Résumé de la décision :
M. B... A..., ressortissant monténégrin, a demandé l'annulation d'un jugement du tribunal administratif de Strasbourg et d'un arrêté préfectoral qui lui imposait de quitter le territoire français. Ce dernier a été rejété par le tribunal, qui a constaté que M. A... ne pouvait pas prétendre à un titulaire de séjour, considérant que ses précédentes demandes avaient été refusées et que son droit à la vie privée ne pouvait justifier une telle demande. La cour a décidé de rejeter la requête de M. A... fondée sur des arguments juridiques relatifs à l'incompétence, l'article L. 313-14 du code de l'entrée et du séjour des étrangers, et l'article 8 de la Convention européenne des droits de l'homme.
Arguments pertinents :
1. Incompétence du signataire : Le tribunal a correctement écarté le moyen de contestation relatif à l'incompétence du signataire de l'arrêté, soulignant que cette incompétence n'était pas établie. “Le tribunal a écarté, par une motivation suffisante… le moyen tiré de l'incompétence du signataire de l'arrêté en litige.”
2. Absence de réexamen du droit au séjour : Le tribunal a constaté que toutes les demandes de titre de séjour avaient été rejetées auparavant et que l'arrêté contesté n'examinait pas à nouveau les droits de M. A... sous l'article L. 313-14. “Il ne ressort ni de cet arrêté ni des autres pièces du dossier que le préfet aurait, en l'édictant, examiné à nouveau le droit de l'intéressé au séjour au regard de [ces] dispositions.”
3. Article 8 de la Convention européenne : Concernant le droit au respect de la vie privée, la cour a conclu que, bien qu'il ait été en France depuis cinq ans, M. A... n'a pas prouvé qu'il avait établi ses intérêts en France, d'où une ingérence justifiée dans sa vie privée. “Par suite, M. A... n'est pas fondé à soutenir qu'en prononçant une obligation de quitter le territoire français… le préfet de la Moselle a porté une atteinte disproportionnée à [ces] droits.”

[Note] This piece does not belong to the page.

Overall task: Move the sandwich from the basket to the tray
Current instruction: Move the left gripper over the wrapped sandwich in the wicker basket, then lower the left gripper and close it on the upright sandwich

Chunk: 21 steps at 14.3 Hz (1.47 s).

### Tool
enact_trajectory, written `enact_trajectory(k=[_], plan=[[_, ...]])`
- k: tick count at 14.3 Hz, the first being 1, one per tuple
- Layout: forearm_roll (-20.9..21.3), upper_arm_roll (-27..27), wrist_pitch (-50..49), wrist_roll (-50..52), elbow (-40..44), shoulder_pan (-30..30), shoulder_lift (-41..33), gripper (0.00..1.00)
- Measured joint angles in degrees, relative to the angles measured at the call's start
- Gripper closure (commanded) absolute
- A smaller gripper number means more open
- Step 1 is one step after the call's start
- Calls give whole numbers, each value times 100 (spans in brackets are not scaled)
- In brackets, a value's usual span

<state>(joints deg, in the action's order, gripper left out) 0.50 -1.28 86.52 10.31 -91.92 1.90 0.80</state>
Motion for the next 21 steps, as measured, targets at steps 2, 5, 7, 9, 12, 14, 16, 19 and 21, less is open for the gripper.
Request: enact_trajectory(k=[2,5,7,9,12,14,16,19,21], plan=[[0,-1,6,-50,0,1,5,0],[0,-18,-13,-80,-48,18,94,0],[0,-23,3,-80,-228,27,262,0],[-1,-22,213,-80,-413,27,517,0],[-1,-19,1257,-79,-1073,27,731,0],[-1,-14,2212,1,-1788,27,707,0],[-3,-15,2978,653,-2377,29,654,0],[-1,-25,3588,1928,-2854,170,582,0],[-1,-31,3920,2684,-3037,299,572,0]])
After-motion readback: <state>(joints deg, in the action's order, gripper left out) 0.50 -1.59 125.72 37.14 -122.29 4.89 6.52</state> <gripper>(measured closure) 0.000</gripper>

Interprétations et citations légales :
- Code de l'entrée et du séjour des étrangers et du droit d'asile - Article L. 313-14 : Cet article stipule les conditions dans lesquelles un étranger peut obtenir un titre de séjour. Dans cette décision, il a été interprété comme ne permettant pas une nouvelle demande lorsque les précédentes ont été rejetées sans un réexamen substantiel.

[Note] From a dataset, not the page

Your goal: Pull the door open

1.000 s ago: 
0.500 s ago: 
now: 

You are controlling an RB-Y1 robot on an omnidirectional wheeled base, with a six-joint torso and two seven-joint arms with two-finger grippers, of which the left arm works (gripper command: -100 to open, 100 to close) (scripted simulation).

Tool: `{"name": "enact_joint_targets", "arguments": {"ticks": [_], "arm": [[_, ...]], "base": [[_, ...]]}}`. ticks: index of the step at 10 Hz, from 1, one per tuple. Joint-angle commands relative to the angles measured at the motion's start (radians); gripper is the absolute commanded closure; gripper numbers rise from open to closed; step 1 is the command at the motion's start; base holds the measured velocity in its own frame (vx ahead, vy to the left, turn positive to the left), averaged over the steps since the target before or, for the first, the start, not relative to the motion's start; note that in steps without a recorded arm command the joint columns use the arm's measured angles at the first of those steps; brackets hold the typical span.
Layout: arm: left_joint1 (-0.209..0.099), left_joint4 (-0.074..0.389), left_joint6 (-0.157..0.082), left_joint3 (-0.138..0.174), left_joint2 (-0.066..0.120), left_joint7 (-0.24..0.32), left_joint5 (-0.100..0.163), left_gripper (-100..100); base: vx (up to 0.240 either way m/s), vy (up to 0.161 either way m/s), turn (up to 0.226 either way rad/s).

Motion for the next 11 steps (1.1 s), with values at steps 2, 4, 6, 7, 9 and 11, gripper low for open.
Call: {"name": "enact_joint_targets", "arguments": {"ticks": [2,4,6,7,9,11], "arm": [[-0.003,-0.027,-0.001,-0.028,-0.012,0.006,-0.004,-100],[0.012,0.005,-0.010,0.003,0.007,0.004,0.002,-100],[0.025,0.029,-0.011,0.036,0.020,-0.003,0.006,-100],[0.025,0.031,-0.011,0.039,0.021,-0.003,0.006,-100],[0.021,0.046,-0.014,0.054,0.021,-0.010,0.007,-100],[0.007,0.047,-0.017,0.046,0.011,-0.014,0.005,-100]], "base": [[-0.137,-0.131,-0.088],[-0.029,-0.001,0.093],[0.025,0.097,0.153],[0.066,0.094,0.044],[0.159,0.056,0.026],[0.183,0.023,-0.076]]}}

- Convention européenne de sauvegarde des droits de l'homme et des libertés fondamentales - Article 8 : Ce texte est interprété comme concédant le droit au respect de la vie privée, tout en reconnaissant qu’une ingérence peut être justifiée par des considérations d'ordre public. L'analyse des faits a montré que bien que M. A... soit en France depuis un certain temps, il n’a pas établi de liens suffisants pour contester l’ordonnance d’éloignement. “Il ressort des pièces du dossier que M. A..., présent en France depuis cinq ans… n'apporte aucun élément de nature à établir qu'il aurait transféré le centre de ses intérêts en France.”
En somme, la décision met en lumière la nécessité pour les demandeurs de prouver non seulement la présence sur le territoire français mais également la constitution de véritables attaches sociales ou familiales pour justifier leur droit à rester dans le pays.